Friday,  11/19/04  10:48 PM

Do you ever use my One Year Ago feature?  I do, all the time.  In fact, it might be my favorite thing about blogging; I can see where I was at a year ago.  I'm really looking forward to looking back two years, or ten!  How the time flies...

Anyway, a year ago today I finally got rid of frames.  I like frames, that is, I like the user experience of viewing a website inside frames.  There are some problems with frames - permalinks, titles, compatibility - but I figured out how to deal with them.  And when I started I was quite proud of them :)

But, hardly anyone else liked them.  I kept getting feedback that they were a bad thing.  And they are certainly harder, there's a whole bunch of stuff you have to do on this side to deal with them.  So last November I got rid of them, and I haven't really looked back.

 

Friday,  11/19/04  11:18 PM

GNXP notes a little common sense from the Dutch.  "If you want to live in the Netherlands, you have to adhere to our rules ... and learn our language."  I would say the same to immigrants to the U.S.  All of them, or course, but especially those from Mexico.  I think it is just weird when you get a government document with Spanish-language text. 
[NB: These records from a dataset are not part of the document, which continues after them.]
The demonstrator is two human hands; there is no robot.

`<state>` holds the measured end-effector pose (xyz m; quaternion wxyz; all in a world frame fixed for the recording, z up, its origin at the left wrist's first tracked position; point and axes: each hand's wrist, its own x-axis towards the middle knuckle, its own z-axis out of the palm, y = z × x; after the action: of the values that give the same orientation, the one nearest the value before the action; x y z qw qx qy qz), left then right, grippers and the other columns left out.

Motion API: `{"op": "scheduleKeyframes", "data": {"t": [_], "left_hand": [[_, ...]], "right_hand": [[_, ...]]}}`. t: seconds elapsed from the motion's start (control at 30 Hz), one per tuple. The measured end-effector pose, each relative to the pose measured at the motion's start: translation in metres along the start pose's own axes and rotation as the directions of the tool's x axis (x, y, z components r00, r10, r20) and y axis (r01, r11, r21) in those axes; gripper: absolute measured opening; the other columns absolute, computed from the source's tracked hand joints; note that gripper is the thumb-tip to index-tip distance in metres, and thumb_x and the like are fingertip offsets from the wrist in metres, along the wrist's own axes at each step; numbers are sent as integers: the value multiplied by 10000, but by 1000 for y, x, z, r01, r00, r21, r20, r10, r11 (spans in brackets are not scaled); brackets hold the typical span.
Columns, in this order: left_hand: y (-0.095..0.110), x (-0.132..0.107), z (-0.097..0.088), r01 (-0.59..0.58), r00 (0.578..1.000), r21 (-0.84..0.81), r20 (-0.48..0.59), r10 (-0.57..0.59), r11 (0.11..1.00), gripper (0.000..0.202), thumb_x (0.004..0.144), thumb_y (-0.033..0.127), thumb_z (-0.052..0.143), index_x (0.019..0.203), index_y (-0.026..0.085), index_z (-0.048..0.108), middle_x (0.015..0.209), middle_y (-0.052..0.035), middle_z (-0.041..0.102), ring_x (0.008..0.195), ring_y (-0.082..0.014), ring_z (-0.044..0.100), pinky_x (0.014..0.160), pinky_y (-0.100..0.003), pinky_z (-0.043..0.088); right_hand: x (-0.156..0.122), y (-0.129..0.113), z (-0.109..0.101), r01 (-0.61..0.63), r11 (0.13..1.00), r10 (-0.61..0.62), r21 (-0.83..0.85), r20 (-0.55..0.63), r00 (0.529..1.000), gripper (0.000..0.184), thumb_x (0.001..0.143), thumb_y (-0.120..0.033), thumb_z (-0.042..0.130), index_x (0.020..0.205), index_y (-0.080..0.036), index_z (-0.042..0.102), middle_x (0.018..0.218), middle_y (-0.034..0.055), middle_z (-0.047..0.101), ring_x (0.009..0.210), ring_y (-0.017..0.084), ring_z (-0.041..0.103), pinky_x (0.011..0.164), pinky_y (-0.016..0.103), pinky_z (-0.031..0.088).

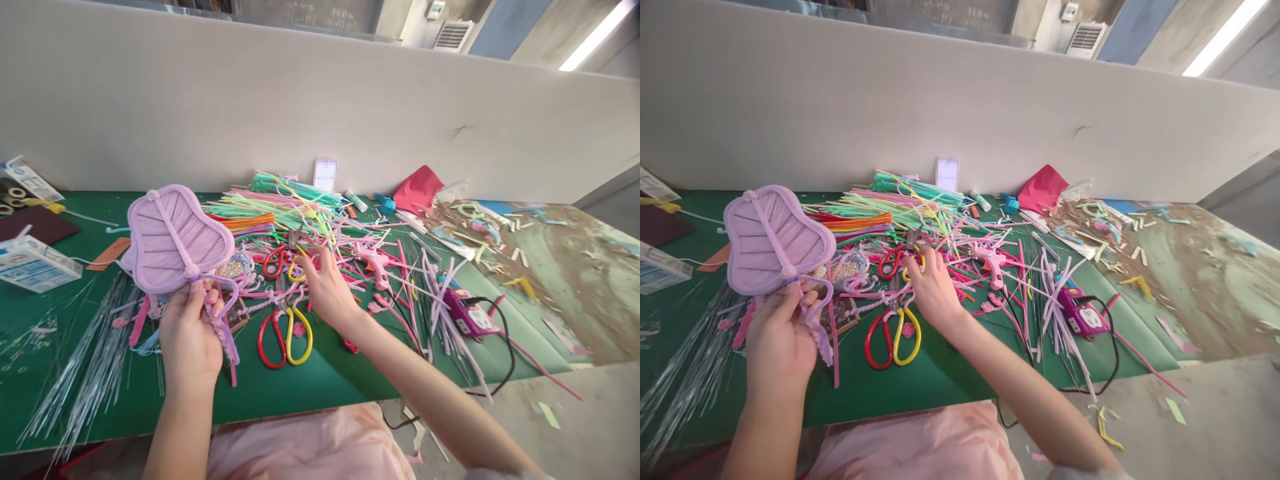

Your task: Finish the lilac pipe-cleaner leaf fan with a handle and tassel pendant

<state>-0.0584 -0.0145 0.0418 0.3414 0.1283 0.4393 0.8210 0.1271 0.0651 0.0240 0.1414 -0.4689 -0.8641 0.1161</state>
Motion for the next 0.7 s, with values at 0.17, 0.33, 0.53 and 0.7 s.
{"op": "scheduleKeyframes", "data": {"t": [0.17,0.33,0.53,0.7], "left_hand": [[0,-3,1,10,1000,7,8,-10,1000,254,553,167,871,652,114,642,657,18,592,541,-51,498,429,-161,366],[0,-4,1,21,1000,12,21,-21,1000,288,519,181,892,679,109,664,683,2,615,547,-55,513,431,-160,379],[-1,-3,1,16,1000,10,10,-17,1000,329,477,217,920,661,117,666,681,12,613,553,-52,509,433,-151,387],[-3,-3,1,29,1000,13,10,-30,999,316,507,216,913,669,112,663,680,13,609,549,-51,510,433,-154,387]], "right_hand": [[-40,-52,14,-163,985,146,58,229,962,335,875,-350,654,1088,-115,545,913,157,688,826,306,681,659,360,529],[-45,-56,19,-265,952,205,153,325,923,444,798,-87,645,1209,-105,480,958,176,695,889,307,693,705,356,512],[-72,10,-8,-503,568,143,652,524,840,534,847,-295,649,1299,-174,391,785,-9,619,586,130,605,521,231,460],[-96,33,-14,-549,-282,-203,786,511,835,620,600,-219,883,1130,-188,564,879,-6,579,561,42,477,468,169,341]]}}
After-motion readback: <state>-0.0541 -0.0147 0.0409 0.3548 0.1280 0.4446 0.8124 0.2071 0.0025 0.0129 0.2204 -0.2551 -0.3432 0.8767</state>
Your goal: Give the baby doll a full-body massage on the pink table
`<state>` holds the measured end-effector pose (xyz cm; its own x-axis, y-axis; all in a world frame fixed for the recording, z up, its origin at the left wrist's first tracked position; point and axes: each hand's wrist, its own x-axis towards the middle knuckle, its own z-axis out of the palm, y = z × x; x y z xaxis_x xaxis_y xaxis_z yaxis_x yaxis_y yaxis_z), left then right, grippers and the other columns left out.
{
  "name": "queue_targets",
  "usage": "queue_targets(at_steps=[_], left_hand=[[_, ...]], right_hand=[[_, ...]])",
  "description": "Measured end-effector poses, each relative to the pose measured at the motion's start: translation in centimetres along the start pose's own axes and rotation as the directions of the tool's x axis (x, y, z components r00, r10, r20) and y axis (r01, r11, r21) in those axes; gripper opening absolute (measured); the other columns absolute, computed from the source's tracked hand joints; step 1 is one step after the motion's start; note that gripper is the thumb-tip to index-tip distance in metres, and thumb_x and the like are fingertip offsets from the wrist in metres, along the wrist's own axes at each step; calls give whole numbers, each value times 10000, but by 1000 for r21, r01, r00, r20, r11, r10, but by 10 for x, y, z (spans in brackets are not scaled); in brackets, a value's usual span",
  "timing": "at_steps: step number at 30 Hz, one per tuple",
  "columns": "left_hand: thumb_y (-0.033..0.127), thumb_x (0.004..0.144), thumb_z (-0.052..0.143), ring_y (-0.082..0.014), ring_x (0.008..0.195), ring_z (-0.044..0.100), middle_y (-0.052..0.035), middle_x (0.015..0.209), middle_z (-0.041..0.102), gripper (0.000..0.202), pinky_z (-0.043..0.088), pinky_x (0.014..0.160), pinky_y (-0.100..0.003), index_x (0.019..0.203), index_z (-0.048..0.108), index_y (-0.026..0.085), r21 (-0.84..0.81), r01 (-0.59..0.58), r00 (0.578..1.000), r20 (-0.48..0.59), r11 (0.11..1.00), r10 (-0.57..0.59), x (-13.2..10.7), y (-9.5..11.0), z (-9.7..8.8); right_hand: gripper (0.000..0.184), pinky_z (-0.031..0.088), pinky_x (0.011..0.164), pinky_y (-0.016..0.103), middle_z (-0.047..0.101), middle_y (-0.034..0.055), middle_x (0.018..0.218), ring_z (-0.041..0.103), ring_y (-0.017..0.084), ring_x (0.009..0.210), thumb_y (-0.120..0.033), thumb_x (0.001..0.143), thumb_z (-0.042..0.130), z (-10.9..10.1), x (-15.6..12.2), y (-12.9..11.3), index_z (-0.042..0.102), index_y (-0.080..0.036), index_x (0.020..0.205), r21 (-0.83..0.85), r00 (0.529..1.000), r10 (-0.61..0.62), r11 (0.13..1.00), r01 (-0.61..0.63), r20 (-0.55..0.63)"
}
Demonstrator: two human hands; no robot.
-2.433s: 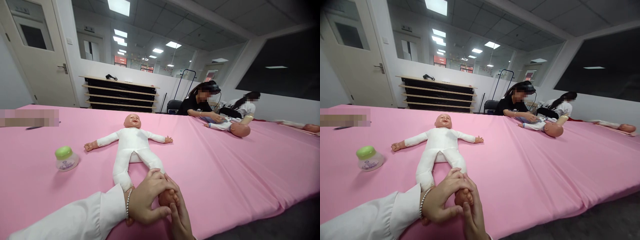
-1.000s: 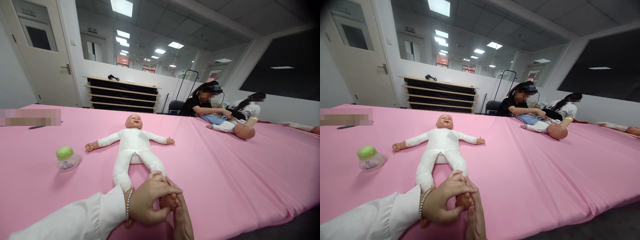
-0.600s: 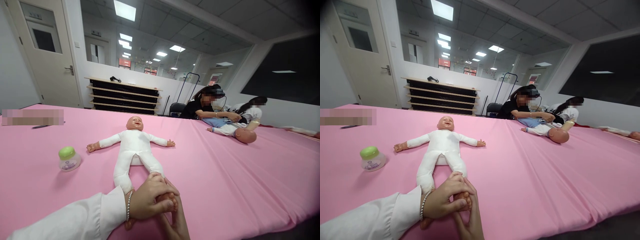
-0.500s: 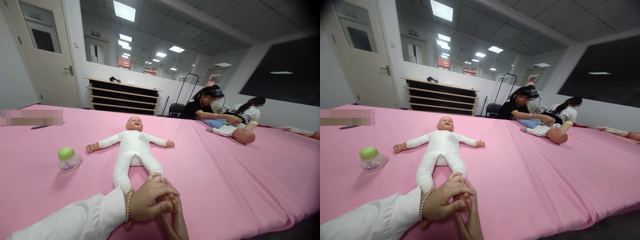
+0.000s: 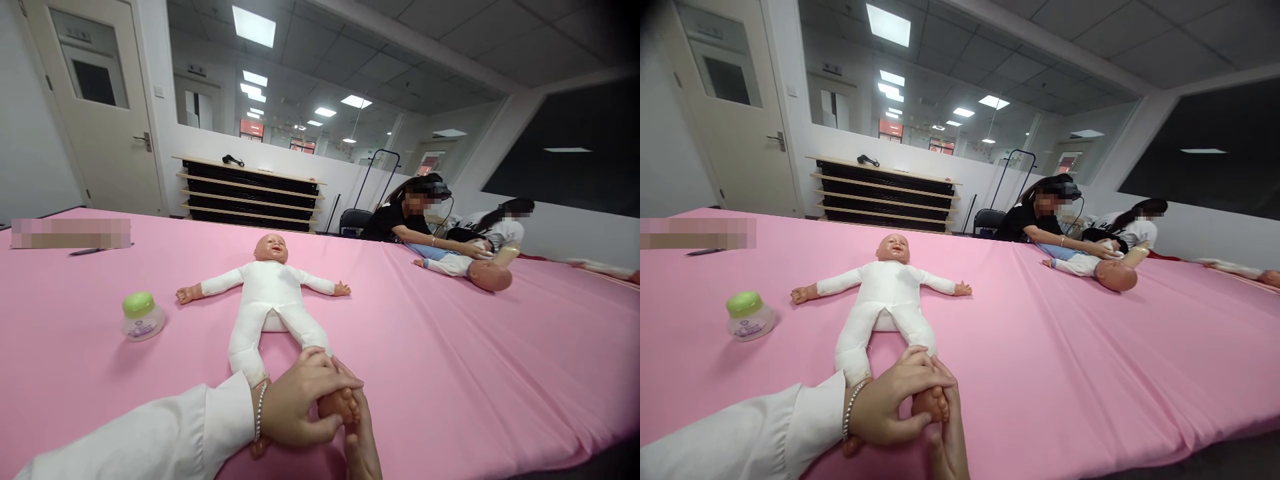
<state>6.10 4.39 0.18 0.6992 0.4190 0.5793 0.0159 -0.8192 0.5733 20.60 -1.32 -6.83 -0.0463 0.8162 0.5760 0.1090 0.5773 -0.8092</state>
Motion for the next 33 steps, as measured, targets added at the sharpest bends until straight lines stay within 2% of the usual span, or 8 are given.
queue_targets(at_steps=[7, 13, 16, 21, 24, 27, 30, 33], left_hand=[[208, 693, 557, -121, 985, 488, -17, 1012, 613, 495, 252, 1017, -330, 1185, 505, 200, -19, 19, 1000, -4, 1000, -19, 1, 1, 0], [327, 821, 445, -125, 980, 482, -27, 984, 615, 389, 252, 1010, -343, 1189, 516, 224, -26, 89, 995, 44, 996, -88, 1, 2, 0], [353, 832, 421, -137, 1008, 467, -42, 1034, 595, 414, 244, 1024, -360, 1217, 486, 215, -12, 88, 994, 67, 996, -87, 1, 1, -1], [262, 679, 545, -156, 983, 453, -59, 1012, 577, 622, 275, 1010, -370, 1279, 405, 178, 20, -39, 998, 50, 999, 38, 0, -2, 0], [236, 704, 535, -137, 954, 476, -50, 984, 596, 515, 285, 998, -348, 1213, 478, 182, -3, -5, 1000, 2, 1000, 5, 1, -1, 0], [312, 758, 533, -127, 928, 490, -41, 940, 614, 383, 303, 969, -328, 1119, 564, 188, -79, 77, 997, -11, 994, -78, 3, 2, -1], [353, 806, 472, -127, 926, 485, -48, 943, 617, 341, 320, 935, -318, 1073, 599, 183, -131, 124, 992, -20, 984, -128, 3, 3, -4], [367, 824, 413, -141, 944, 474, -59, 996, 608, 386, 312, 943, -340, 1125, 567, 182, -143, 72, 997, -16, 987, -75, 2, 3, -6]], right_hand=[[530, 319, 1100, 342, 241, 93, 1443, 302, 165, 1334, -345, 899, 347, -4, -11, 16, 240, -213, 1401, 0, 987, 150, 989, -151, -63], [491, 264, 1130, 279, 226, 58, 1454, 265, 122, 1350, -379, 916, 292, 0, -9, -5, 325, -189, 1368, 8, 937, 323, 946, -325, -129], [497, 249, 1135, 268, 213, 49, 1458, 259, 108, 1351, -396, 924, 240, 1, -7, -11, 327, -185, 1366, 2, 942, 317, 948, -319, -114], [508, 278, 1125, 345, 293, 76, 1423, 301, 146, 1335, -398, 918, 251, -3, -9, 0, 330, -189, 1374, -15, 927, 313, 946, -323, -208], [519, 344, 1087, 356, 294, 87, 1422, 335, 178, 1316, -429, 908, 269, -5, -6, 6, 352, -193, 1363, 9, 971, 204, 979, -205, -123], [568, 394, 1049, 339, 271, 90, 1432, 333, 202, 1316, -441, 877, 372, -4, -1, 6, 296, -209, 1389, -12, 998, 55, 998, -55, 3], [628, 401, 1045, 333, 281, 90, 1426, 330, 205, 1318, -354, 840, 485, 0, 2, 3, 244, -233, 1406, -97, 997, 69, 993, -66, 27], [568, 387, 1057, 341, 298, 88, 1417, 344, 197, 1310, -316, 857, 458, 0, 1, 2, 282, -242, 1392, -96, 992, 123, 988, -122, 5]])
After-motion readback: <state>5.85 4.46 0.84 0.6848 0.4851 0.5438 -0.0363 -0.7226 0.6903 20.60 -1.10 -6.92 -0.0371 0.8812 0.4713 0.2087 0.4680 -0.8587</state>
Geert Wilders, a popular Dutch politician, suggests shutting down radical mosques.  "'We are a Dutch democratic society.  We have our own norms and values,' right-wing lawmaker Geert Wilders told The Associated Press in an interview.  'If you chose radical Islam you can leave, and if you don’t leave voluntarily then we will send you away.  This is the only message possible.'"  Can you tolerate intolerance in a tolerant society?  No.  [ via LGF

Ann Althouse: The political structure of academia.  "The NYT reports on a study that shows (unsurprisingly) that Democrats greatly outnumber Republicans in academia.  The ratio is 7 to 1, generally, 9 to 1 at Berkeley and Stanford."  It doesn't surprise me, either, but it is kind of amazing.  Is this self-selection?  I don't buy the "correlation to IQ" theory.  I might buy the "correlation to non-real-work" theory, though :) 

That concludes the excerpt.